Information supplied:
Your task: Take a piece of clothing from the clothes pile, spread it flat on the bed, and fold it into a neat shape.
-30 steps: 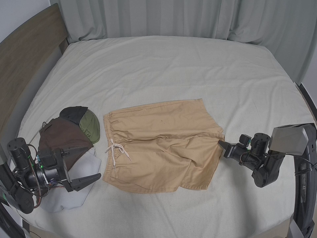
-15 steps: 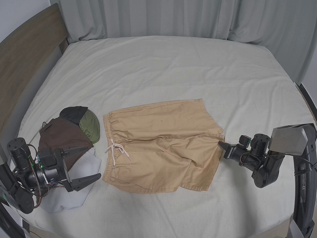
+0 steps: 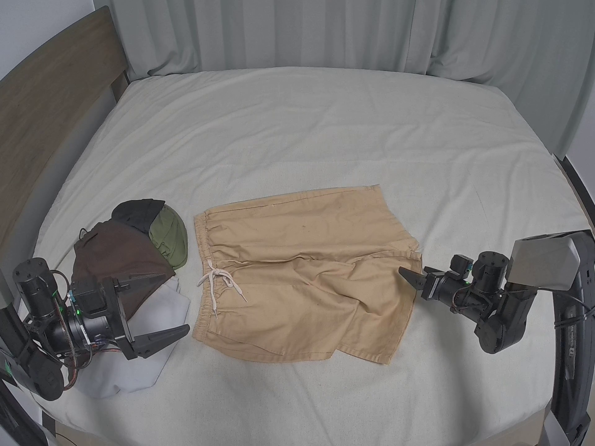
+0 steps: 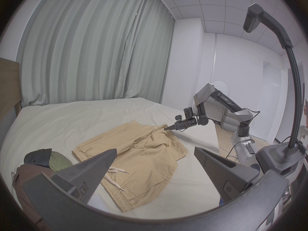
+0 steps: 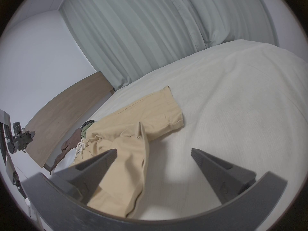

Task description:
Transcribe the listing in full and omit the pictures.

Finished task:
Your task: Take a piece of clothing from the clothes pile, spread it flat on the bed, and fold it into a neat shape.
-30 steps: 
-15 steps: 
+0 steps: 
+0 steps: 
+0 steps: 

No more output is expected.